Holberg hearing comes to a close

Holberg hearing comes to a close
Brittany Holberg
Brittany Holberg

CANYON, TX - A hearing on behalf of death row inmate Brittany Holberg came to a close Thursday after eight full days of testimony.

Holberg was convicted of capital murder and sentenced to death in March of 1998 for the murder 80-year-old A.B Towery in his Amarillo apartment in November of 1996. Towery was stabbed more than 50 times, beaten, and had a lamp post shoved down his throat.

In May, The Texas Court of Criminal Appeals ordered that a Randall County court hear testimony from Holberg's original defense team to investigate allegations that the original defense "threw the case" by not presenting mitigating evidence that could have spared Holberg from the death penalty.

During the hearing, which started Tuesday, October 9, the state and Holberg's current defense squared off on whether Holberg's original defense team properly prepared for and presented adequate mitigating evidence during the punishment phase of the trial.

Defense attorneys Candace Norris, and Cathy Dodson each took the stand for several hours over the course of the hearing, as did Kathy Garrison and Jim Patteron, private investigators hired by Norris and Dodson.

Holberg's current defense, a team based out of San Francisco, claims the original defense failed to investigate leads that would have provided the mitigating evidence needed for a jury to have mercy on Holberg and spare her life. They say the lack of sufficient defense violated Holberg's 6th amendment right to counsel, and the jury's right to knowledge in making an informed decision.

Thursday, the state and Holberg's current defense team gave closing arguments on the hearing.

The defense stated that in a case with such a brutal crime scene, mitigating evidence is crucial, and the original defense had "no clear strategy on presenting" it and they were "making it up as they went along."

"It was a haphazard mitigation investigation," said H. Christian L'Orange, one of Holberg's attorneys.

The team of attorneys accused Norris and Dodson of not preparing Dr. Dhiren Patel, the medical witness for the defense, on the mitigation phase of the trial.

Patel diagnosed Holberg with post-traumatic stress disorder, battered woman syndrome, and chemical dependance, but gave no examples of Holberg's traumatic past to back up his diagnosis.

L'Orange also brought up alleged sexual abuse of Holberg by her step-father that was never brought up in the original trial.

In closing argument for the state, Assistant Attorney General Leslie Kuykendall, the scope of the hearing had been taken "way past what was ordered" by the Criminal Court of Appeals.

Kuykendall said the purpose of the hearing was not to look back in hindsight on what the original defense could have done differently, but to prove they did not provide "reasonable professional assistance."
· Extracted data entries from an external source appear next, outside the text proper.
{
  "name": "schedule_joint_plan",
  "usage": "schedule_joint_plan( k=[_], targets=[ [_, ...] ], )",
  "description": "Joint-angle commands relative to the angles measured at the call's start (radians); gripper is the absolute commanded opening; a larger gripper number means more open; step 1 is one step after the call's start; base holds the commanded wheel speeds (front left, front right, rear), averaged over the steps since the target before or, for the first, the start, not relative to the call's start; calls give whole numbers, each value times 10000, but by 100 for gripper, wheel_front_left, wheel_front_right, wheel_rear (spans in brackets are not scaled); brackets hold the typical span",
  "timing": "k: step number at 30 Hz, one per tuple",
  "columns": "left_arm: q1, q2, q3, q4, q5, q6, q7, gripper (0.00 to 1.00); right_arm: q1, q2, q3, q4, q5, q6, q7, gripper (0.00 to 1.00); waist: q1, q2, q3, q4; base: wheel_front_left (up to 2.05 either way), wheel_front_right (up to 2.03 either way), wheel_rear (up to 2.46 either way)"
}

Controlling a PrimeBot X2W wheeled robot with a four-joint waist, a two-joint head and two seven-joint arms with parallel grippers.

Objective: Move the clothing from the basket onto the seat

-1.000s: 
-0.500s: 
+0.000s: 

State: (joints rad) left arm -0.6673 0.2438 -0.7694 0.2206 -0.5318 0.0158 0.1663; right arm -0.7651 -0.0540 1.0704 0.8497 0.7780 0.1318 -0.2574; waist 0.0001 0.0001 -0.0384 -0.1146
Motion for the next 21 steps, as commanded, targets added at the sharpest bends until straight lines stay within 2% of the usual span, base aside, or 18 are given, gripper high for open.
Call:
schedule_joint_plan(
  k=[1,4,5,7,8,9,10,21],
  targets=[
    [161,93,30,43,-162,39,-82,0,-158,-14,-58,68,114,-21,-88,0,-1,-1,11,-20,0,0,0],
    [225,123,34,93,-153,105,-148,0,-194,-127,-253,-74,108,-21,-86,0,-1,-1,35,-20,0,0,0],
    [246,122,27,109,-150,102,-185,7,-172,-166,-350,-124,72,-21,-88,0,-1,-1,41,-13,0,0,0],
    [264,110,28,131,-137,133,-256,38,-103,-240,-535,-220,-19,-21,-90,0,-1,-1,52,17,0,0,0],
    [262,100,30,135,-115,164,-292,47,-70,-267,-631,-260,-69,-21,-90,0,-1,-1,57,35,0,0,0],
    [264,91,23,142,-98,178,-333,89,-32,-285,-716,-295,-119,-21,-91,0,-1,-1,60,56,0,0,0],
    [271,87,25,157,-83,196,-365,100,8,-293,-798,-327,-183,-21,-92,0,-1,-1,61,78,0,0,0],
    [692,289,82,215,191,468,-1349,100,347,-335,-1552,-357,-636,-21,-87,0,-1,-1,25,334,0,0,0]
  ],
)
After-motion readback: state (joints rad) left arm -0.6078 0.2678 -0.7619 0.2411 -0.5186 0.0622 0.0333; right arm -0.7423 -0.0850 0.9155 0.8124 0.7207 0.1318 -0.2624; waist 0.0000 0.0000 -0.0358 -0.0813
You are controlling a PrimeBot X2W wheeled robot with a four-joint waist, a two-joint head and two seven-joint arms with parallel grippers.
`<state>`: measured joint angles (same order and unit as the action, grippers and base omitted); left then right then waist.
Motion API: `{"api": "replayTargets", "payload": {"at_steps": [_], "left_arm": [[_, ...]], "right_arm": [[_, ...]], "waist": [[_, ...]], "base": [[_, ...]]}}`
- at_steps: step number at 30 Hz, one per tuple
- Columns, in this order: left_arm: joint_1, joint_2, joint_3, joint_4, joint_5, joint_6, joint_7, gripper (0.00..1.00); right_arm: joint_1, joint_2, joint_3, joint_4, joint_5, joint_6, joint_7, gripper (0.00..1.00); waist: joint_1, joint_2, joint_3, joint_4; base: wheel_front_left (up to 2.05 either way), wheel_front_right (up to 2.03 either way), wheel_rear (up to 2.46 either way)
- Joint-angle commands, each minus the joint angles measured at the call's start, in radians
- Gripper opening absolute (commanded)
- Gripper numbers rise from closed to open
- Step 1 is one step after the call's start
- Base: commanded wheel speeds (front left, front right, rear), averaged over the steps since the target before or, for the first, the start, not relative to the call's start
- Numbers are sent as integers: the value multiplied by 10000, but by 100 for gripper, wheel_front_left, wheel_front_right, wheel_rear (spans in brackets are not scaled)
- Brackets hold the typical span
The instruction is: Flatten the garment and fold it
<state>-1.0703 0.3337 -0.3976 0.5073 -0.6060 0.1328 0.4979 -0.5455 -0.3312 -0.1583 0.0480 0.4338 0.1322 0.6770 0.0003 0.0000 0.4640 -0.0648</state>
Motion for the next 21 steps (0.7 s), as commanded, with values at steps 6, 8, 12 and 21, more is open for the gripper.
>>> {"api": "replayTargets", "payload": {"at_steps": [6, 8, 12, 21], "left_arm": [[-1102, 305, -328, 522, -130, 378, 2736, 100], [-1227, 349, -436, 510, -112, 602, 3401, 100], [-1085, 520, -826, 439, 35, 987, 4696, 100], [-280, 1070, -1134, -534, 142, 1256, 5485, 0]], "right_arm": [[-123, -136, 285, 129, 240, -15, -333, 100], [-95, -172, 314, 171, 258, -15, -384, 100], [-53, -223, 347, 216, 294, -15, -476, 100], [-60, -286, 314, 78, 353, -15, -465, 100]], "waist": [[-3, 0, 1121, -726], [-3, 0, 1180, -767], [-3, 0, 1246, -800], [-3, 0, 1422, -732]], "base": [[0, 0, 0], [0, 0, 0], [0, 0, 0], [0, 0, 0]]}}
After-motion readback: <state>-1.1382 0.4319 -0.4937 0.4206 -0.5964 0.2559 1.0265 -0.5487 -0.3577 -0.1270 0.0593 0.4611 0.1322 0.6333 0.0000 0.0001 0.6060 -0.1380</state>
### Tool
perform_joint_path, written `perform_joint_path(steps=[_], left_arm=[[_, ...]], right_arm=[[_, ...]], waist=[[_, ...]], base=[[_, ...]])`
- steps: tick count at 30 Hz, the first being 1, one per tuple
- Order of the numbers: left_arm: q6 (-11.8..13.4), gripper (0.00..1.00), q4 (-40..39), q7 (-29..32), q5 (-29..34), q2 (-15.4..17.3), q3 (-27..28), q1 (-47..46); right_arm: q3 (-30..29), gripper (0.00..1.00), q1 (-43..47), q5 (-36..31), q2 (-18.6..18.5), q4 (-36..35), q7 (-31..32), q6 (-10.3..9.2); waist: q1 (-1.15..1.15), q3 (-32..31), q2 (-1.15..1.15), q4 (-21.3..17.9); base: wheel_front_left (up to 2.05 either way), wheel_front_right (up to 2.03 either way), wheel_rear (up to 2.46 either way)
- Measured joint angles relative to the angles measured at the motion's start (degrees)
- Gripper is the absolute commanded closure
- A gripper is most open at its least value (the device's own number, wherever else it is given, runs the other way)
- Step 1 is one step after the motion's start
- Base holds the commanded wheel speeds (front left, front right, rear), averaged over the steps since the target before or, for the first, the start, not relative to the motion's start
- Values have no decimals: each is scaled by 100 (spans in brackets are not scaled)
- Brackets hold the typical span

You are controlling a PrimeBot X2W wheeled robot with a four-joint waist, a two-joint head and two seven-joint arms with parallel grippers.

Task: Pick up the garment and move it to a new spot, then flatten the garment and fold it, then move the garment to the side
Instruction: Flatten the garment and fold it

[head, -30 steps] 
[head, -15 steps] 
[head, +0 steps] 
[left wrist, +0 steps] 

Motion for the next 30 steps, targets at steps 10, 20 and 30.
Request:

"A defense council does not have the duty to scour the globe on the off-chance something may turn up," she said. "The defense took a reasonable strategy."

Before closing arguments, Holberg's defense asked Judge Richard Dambold for a bench warrant to expedite the process of getting Holberg released from the state penitentary in Gainsville next week in order to get nueropsychological testing done at the University of Texas Medical Center in Galveston. Dambold denied the request, saying it was outside the scope of the hearing.

Results of the hearing will likely not come down until some time next year. The state and defense have until December 2 to send their findings of the hearing to Dambold, then Dambold must submit his findings to the Court of Criminal Appeals.